- **GOAL OF THE EXERCISE**
Pictures must not appear in the copy. Restate exactly the lines below from the one with "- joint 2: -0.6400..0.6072" through the one with "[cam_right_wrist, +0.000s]", inclusive.

- **TASK INPUT**
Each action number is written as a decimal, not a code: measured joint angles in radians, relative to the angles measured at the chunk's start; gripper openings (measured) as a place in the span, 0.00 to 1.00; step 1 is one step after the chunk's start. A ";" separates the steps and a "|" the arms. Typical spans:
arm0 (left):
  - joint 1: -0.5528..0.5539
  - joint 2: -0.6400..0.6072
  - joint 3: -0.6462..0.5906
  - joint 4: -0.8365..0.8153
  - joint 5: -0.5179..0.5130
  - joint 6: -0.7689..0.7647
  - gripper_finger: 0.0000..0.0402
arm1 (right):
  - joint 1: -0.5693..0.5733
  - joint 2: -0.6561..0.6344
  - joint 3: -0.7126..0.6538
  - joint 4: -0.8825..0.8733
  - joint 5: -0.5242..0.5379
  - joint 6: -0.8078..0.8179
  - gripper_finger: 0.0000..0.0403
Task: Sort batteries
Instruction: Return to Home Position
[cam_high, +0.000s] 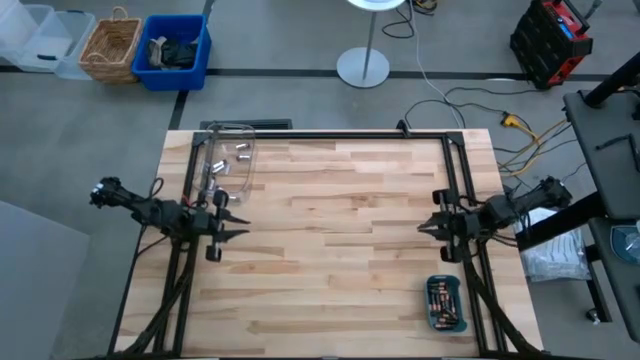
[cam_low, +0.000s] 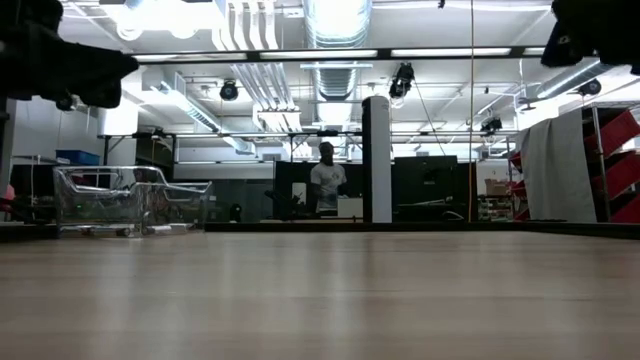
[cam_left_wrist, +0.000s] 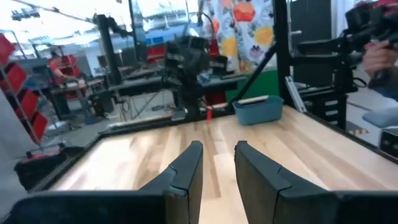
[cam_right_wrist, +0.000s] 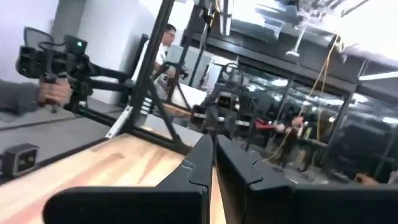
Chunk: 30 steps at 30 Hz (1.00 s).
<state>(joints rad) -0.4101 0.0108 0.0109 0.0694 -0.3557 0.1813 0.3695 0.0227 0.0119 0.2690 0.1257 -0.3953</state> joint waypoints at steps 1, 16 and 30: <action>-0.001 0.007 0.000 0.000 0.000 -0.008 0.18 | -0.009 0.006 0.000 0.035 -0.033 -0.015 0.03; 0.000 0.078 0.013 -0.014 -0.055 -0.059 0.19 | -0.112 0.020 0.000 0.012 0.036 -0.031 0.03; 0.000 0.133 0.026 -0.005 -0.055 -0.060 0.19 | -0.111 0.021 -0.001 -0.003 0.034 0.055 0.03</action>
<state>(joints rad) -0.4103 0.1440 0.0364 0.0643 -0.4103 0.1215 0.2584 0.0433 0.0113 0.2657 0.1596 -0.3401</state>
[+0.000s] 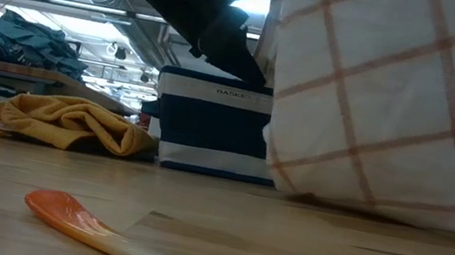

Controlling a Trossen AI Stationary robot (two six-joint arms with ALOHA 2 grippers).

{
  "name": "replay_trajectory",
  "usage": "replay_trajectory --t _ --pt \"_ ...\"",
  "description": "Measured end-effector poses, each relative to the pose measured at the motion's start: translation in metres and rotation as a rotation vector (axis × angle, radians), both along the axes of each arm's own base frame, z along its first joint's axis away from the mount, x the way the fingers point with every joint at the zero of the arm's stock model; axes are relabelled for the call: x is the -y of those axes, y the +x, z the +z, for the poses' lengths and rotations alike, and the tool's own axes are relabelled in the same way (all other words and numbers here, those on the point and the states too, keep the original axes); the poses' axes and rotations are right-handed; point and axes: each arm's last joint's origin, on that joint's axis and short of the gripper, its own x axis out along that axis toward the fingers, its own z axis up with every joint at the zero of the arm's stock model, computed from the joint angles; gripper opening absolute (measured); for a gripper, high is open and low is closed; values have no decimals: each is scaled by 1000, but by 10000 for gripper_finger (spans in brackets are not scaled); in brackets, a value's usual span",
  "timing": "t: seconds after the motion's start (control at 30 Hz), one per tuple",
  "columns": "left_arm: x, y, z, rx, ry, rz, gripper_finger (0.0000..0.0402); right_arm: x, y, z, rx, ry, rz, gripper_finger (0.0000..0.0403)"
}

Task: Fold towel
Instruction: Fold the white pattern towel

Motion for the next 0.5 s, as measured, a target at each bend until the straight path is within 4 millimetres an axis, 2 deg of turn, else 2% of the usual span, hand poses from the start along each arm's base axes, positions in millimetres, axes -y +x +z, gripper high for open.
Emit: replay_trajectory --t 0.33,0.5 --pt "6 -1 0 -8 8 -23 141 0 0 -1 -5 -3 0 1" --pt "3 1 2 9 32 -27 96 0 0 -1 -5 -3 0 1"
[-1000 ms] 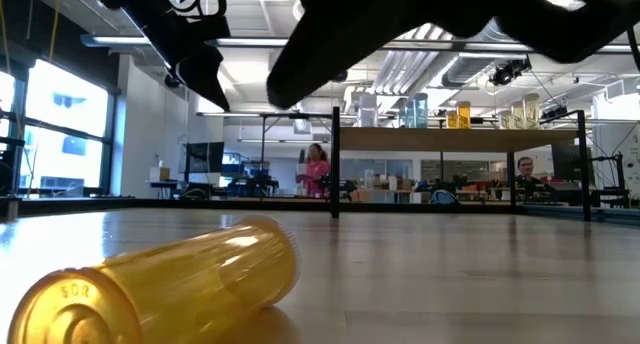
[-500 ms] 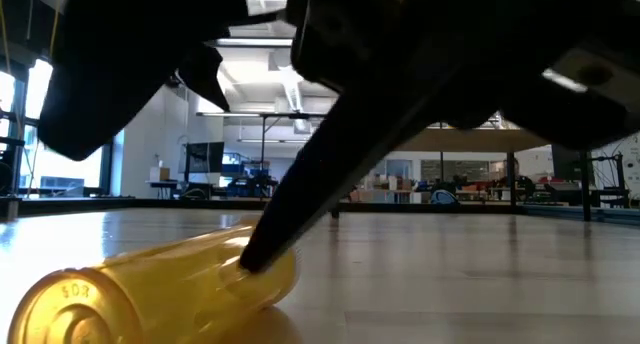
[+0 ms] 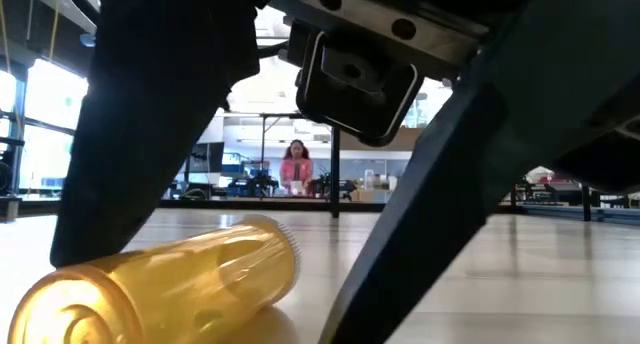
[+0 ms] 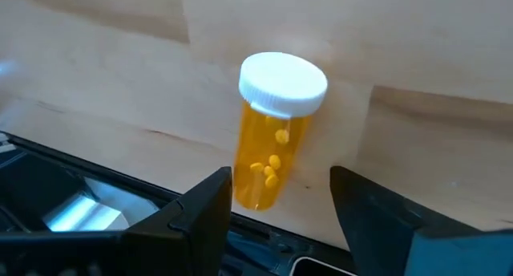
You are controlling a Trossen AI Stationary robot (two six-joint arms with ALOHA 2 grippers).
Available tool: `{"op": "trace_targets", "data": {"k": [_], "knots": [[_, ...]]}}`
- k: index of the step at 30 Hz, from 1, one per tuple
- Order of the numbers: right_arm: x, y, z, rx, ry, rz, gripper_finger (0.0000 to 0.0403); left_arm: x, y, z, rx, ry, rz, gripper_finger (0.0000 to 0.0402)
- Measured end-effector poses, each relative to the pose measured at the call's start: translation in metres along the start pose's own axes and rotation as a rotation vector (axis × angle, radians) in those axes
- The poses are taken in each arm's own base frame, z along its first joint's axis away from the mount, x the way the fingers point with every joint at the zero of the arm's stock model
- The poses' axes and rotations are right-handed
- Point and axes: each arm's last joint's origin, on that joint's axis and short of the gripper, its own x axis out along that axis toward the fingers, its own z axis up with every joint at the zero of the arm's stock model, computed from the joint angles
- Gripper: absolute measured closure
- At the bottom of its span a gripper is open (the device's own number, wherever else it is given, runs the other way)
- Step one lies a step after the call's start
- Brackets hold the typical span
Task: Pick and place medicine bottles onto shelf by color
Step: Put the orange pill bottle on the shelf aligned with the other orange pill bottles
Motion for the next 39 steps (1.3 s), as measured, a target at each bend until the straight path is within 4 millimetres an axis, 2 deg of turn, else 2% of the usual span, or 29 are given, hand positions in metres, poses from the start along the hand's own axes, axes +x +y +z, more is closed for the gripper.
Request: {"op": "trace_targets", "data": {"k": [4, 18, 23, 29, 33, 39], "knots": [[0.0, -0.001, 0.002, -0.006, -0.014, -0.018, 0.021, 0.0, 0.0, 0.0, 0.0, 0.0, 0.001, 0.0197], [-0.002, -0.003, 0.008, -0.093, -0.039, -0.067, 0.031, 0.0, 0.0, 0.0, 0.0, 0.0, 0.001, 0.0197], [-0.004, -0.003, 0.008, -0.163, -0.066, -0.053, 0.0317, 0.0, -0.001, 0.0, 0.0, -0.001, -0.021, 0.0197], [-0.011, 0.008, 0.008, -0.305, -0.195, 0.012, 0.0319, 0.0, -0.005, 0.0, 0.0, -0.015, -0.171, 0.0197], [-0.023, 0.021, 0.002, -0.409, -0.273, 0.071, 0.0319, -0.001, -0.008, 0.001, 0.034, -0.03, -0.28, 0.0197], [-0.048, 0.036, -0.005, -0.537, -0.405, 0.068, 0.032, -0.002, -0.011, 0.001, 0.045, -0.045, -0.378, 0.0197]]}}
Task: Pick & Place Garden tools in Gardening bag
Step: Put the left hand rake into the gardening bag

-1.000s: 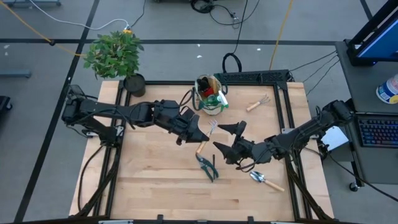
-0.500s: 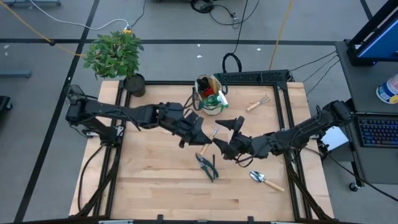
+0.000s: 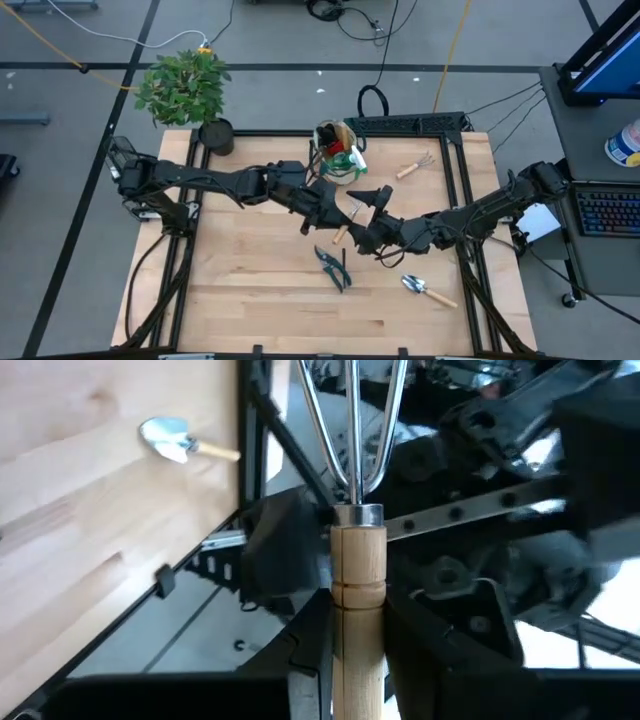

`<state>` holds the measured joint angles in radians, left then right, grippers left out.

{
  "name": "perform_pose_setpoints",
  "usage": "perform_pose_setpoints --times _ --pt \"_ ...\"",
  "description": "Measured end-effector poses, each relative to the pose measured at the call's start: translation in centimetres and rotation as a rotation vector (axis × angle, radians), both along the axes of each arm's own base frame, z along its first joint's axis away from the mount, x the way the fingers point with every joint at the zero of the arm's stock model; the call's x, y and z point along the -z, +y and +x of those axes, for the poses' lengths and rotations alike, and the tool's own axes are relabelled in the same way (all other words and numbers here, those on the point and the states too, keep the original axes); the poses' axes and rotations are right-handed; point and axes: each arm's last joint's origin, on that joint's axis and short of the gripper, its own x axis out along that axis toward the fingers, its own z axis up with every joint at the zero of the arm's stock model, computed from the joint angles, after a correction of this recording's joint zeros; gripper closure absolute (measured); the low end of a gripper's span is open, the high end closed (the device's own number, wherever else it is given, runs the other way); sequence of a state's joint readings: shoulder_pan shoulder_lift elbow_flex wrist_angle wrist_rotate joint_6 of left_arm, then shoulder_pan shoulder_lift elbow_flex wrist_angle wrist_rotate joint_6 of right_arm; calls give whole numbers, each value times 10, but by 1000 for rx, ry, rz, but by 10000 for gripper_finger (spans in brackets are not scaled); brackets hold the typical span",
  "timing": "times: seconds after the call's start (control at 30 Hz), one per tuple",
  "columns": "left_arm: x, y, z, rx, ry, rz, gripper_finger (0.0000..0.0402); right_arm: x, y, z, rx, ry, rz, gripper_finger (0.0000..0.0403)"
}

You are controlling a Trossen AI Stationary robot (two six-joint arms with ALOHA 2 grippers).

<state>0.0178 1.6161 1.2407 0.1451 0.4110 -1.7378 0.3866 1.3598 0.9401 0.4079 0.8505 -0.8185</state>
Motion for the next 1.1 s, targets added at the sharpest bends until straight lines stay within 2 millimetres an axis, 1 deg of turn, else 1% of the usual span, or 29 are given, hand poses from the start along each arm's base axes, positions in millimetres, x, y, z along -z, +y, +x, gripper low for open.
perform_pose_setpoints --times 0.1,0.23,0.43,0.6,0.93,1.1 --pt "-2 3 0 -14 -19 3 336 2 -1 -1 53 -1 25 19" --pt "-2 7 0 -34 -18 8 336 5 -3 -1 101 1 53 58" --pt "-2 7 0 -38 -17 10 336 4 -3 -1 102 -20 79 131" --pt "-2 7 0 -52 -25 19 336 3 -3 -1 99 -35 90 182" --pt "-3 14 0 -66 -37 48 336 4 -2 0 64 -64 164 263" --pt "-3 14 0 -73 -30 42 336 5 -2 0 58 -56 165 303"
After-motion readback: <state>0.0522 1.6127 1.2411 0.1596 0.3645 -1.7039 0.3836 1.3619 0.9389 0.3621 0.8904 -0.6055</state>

- **SOLUTION TO THIS TASK**
  - joint 2: -0.6400..0.6072
  - joint 3: -0.6462..0.5906
  - joint 4: -0.8365..0.8153
  - joint 5: -0.5179..0.5130
  - joint 6: -0.7689..0.7647
  - gripper_finger: 0.0000..0.0402
arm1 (right):
  - joint 1: -0.5693..0.5733
  - joint 2: -0.6561..0.6344
  - joint 3: -0.7126..0.6538
  - joint 4: -0.8825..0.8733
  - joint 5: -0.5242..0.5379
  - joint 6: -0.8078..0.8179
  - gripper_finger: 0.0000..0.0403
Task: Sort batteries
Instruction: Return to Home Position
[cam_high, +0.000s] 
[cam_low, +0.000s] 
[cam_left_wrist, +0.000s] 
[cam_right_wrist, +0.000s] 

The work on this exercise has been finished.